Warren Dew wrote:Cormac wrote:In these cases, where damage arises to the baby, is the woman to be utterly blameless? Why is this different to them, for example, causing damage to a baby by putting methadone in their formula?
I would agree some liability ought to attach if there actually is a baby to be hurt.
In this case, there was no baby; the mother miscarried before birth. Her actions didn't hurt any other human being.
If the cocaine could demonstrably have caused the miscarriage - would that change the scenario?
The issue with foetal alcohol syndrome occurs while the baby is in the womb.
[10] Alcohol exposure presents a risk of fetal brain damage at any point during a pregnancy, since brain development is ongoing throughout pregnancy.[11]
Fetal alcohol exposure is the leading known cause of intellectual disability in the Western world.[12][13] In the United States and Europe, the FAS prevalence rate is estimated to be between 0.2-1.5 in every 1000 live births.[14] The lifetime medical and social costs of FAS are estimated to be as high as US$800,000 per child born with the disorder.[15]
Source: Wiki - who in turn quote the Lancet and other journals.
http://en.wikipedia.org/wiki/Fetal_alco ... te_note-14
While I'm on about it, maternal smoking during pregnancy is associated with significantly higher risk of SIDS (Sudden Infant Death Syndrome), mental retardation, and other unhappy consequences for the child.
Are you saying that for harm to have occurred, the mother would have had to have carried the damaged foetus to full term, then given birth, and harm would only be recognised at that point?
I find it mind-blowing that some people don't consider a foetus to be a baby
at any stage of gestation. To me that is just weird.
What about 5 minutes before birth - a week? A month? Three months?
In any case, as brain development carries on right throughout the pregnancy (the neural tube forms in the first four weeks).
Can you tell me at what stage during the pregnancy, the foetus acquires a right not to be damaged by heroin, alcohol, or tobacco? Does it ever? Why not?
As things stand, we don't take action against people who damage their babies in these ways. But given the huge impact on the people who have to live with the consequences - people born with Foetal Alcohol Syndrome, damage due to tobacco, or damage due to other drugs such as heroin, not to mention the massive cost to society, I'm not so sure.
At the very least, there should be large scale public health warnings run on television and radio regularly.
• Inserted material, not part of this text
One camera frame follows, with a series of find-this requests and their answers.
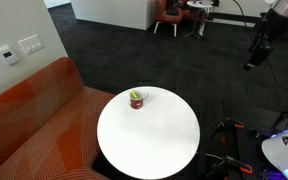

In the last couple of weeks, in the UK, a young mother achieved notoriety by claiming she smoked heavily right through the pregnancy to "toughen up" her baby. Between this, and the large number of women who continue to smoke, drink, and take drugs during pregnancy, it seems to me that the message is not getting through that another human being is highly likely to suffer the consequences of their selfish recklessness.